### Your instructions
Show the lines below where "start" occurs.

### The data
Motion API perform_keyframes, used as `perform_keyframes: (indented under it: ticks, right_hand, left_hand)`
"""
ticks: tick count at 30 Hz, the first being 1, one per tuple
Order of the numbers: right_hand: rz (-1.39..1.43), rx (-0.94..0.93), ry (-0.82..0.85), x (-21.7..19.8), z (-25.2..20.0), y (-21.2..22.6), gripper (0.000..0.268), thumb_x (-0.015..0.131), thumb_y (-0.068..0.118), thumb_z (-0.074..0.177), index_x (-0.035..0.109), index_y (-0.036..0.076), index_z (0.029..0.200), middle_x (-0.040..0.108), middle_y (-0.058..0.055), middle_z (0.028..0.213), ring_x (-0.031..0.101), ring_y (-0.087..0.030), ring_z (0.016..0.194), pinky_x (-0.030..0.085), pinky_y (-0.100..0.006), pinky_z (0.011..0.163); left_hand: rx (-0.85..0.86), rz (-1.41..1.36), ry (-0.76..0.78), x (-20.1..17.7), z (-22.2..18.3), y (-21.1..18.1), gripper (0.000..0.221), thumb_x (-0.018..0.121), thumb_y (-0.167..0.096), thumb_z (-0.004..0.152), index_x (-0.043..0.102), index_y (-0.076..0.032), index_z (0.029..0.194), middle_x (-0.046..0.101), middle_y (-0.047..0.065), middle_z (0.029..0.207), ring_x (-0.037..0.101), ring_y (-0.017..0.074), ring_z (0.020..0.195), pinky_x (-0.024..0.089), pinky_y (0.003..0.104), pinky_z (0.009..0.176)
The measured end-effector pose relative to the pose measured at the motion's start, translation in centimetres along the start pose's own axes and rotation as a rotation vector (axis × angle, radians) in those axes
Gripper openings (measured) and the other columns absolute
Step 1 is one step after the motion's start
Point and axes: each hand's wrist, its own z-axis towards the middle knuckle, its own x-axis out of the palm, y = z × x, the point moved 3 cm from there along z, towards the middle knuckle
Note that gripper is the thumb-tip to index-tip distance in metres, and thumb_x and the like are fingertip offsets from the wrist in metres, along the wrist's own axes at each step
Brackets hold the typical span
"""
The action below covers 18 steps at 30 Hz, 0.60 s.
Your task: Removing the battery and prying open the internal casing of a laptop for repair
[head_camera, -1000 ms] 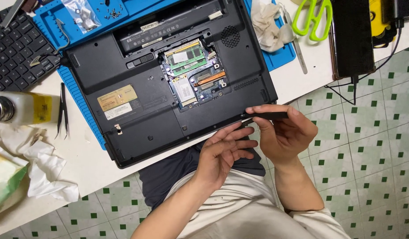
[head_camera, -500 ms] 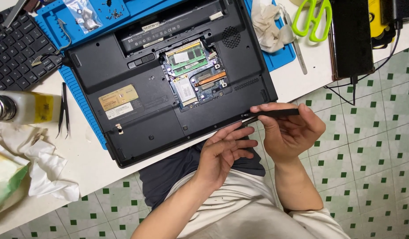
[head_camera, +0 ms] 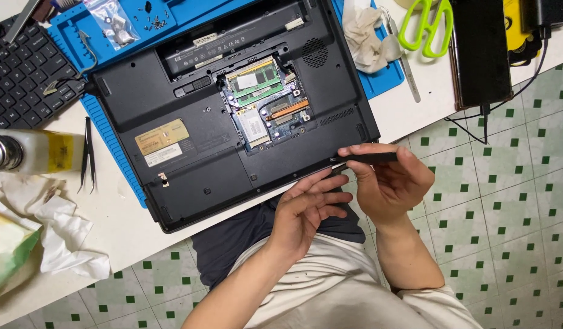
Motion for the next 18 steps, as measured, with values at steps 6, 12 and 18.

### Response
The measured end-effector pose relative to the pose measured at the motion's start, translation in centimetres along the start pose's own axes and rotation as a rotation vector (axis × angle, radians) in those axes
Step 1 is one step after the motion's start

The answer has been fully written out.